§ PROBLEM STATEMENT: Below is some data; print it all back exactly.

§ EXERCISE DATA:
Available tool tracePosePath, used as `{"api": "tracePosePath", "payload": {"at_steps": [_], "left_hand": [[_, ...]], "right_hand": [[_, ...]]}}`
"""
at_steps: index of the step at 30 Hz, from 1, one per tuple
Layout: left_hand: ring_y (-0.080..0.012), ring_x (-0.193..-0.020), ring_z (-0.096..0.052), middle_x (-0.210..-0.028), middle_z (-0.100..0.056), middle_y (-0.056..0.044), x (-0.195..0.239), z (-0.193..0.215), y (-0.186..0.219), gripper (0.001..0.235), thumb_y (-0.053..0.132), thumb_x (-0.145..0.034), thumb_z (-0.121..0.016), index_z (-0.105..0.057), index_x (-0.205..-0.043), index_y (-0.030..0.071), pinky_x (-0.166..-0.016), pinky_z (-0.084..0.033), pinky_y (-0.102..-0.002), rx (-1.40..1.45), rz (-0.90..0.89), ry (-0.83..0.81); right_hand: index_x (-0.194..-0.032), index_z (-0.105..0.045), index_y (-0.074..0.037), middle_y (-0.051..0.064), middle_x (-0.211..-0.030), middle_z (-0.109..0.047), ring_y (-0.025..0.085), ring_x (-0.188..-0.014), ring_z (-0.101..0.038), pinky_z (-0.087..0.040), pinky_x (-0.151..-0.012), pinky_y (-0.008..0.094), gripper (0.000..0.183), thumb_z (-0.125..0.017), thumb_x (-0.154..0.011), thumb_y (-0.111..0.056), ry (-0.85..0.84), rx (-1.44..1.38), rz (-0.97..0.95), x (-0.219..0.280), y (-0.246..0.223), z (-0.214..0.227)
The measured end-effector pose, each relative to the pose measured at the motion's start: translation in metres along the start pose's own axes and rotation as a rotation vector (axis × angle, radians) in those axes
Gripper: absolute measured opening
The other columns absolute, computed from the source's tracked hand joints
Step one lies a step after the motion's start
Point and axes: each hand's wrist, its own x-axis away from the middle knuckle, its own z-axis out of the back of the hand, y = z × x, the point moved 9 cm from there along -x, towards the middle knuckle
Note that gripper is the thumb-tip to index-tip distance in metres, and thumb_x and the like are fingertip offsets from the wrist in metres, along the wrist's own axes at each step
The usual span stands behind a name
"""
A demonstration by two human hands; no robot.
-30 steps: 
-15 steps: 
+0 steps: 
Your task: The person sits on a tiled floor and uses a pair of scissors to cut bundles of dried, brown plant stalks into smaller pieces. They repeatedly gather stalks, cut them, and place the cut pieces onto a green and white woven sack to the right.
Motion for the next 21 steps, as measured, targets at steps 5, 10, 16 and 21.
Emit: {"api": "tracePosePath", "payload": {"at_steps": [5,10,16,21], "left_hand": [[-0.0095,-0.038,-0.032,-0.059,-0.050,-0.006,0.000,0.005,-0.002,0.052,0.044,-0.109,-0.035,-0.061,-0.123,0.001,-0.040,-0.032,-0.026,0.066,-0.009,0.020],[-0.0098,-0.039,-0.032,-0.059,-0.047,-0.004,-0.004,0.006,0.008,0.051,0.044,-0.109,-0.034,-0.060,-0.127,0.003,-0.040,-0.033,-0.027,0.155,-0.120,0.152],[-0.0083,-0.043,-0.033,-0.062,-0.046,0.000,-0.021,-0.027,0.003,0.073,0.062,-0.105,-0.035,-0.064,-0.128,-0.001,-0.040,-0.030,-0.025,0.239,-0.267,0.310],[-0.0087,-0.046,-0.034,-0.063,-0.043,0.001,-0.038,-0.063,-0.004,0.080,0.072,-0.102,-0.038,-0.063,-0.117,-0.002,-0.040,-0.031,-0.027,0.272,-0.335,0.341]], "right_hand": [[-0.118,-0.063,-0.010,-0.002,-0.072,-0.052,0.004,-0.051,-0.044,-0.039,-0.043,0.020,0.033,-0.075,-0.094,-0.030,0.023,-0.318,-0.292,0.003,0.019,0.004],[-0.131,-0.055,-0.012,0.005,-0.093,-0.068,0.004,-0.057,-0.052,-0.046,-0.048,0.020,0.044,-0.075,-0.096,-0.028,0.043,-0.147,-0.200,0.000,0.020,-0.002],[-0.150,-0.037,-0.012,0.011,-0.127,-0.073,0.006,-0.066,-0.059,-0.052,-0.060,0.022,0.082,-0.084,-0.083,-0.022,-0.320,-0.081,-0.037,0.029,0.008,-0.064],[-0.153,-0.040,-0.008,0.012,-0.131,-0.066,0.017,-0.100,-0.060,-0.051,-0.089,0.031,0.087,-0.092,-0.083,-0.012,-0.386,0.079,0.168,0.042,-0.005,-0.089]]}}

§ OUTPUT FOR THIS EXERCISE:
Available tool tracePosePath, used as `{"api": "tracePosePath", "payload": {"at_steps": [_], "left_hand": [[_, ...]], "right_hand": [[_, ...]]}}`
"""
at_steps: index of the step at 30 Hz, from 1, one per tuple
Layout: left_hand: ring_y (-0.080..0.012), ring_x (-0.193..-0.020), ring_z (-0.096..0.052), middle_x (-0.210..-0.028), middle_z (-0.100..0.056), middle_y (-0.056..0.044), x (-0.195..0.239), z (-0.193..0.215), y (-0.186..0.219), gripper (0.001..0.235), thumb_y (-0.053..0.132), thumb_x (-0.145..0.034), thumb_z (-0.121..0.016), index_z (-0.105..0.057), index_x (-0.205..-0.043), index_y (-0.030..0.071), pinky_x (-0.166..-0.016), pinky_z (-0.084..0.033), pinky_y (-0.102..-0.002), rx (-1.40..1.45), rz (-0.90..0.89), ry (-0.83..0.81); right_hand: index_x (-0.194..-0.032), index_z (-0.105..0.045), index_y (-0.074..0.037), middle_y (-0.051..0.064), middle_x (-0.211..-0.030), middle_z (-0.109..0.047), ring_y (-0.025..0.085), ring_x (-0.188..-0.014), ring_z (-0.101..0.038), pinky_z (-0.087..0.040), pinky_x (-0.151..-0.012), pinky_y (-0.008..0.094), gripper (0.000..0.183), thumb_z (-0.125..0.017), thumb_x (-0.154..0.011), thumb_y (-0.111..0.056), ry (-0.85..0.84), rx (-1.44..1.38), rz (-0.97..0.95), x (-0.219..0.280), y (-0.246..0.223), z (-0.214..0.227)
The measured end-effector pose, each relative to the pose measured at the motion's start: translation in metres along the start pose's own axes and rotation as a rotation vector (axis × angle, radians) in those axes
Gripper: absolute measured opening
The other columns absolute, computed from the source's tracked hand joints
Step one lies a step after the motion's start
Point and axes: each hand's wrist, its own x-axis away from the middle knuckle, its own z-axis out of the back of the hand, y = z × x, the point moved 9 cm from there along -x, towards the middle knuckle
Note that gripper is the thumb-tip to index-tip distance in metres, and thumb_x and the like are fingertip offsets from the wrist in metres, along the wrist's own axes at each step
The usual span stands behind a name
"""
A demonstration by two human hands; no robot.
-30 steps: 
-15 steps: 
+0 steps: 
Your task: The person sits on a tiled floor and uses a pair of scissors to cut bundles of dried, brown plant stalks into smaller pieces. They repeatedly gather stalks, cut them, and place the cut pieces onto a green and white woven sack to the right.
Motion for the next 21 steps, as measured, targets at steps 5, 10, 16 and 21.
Emit: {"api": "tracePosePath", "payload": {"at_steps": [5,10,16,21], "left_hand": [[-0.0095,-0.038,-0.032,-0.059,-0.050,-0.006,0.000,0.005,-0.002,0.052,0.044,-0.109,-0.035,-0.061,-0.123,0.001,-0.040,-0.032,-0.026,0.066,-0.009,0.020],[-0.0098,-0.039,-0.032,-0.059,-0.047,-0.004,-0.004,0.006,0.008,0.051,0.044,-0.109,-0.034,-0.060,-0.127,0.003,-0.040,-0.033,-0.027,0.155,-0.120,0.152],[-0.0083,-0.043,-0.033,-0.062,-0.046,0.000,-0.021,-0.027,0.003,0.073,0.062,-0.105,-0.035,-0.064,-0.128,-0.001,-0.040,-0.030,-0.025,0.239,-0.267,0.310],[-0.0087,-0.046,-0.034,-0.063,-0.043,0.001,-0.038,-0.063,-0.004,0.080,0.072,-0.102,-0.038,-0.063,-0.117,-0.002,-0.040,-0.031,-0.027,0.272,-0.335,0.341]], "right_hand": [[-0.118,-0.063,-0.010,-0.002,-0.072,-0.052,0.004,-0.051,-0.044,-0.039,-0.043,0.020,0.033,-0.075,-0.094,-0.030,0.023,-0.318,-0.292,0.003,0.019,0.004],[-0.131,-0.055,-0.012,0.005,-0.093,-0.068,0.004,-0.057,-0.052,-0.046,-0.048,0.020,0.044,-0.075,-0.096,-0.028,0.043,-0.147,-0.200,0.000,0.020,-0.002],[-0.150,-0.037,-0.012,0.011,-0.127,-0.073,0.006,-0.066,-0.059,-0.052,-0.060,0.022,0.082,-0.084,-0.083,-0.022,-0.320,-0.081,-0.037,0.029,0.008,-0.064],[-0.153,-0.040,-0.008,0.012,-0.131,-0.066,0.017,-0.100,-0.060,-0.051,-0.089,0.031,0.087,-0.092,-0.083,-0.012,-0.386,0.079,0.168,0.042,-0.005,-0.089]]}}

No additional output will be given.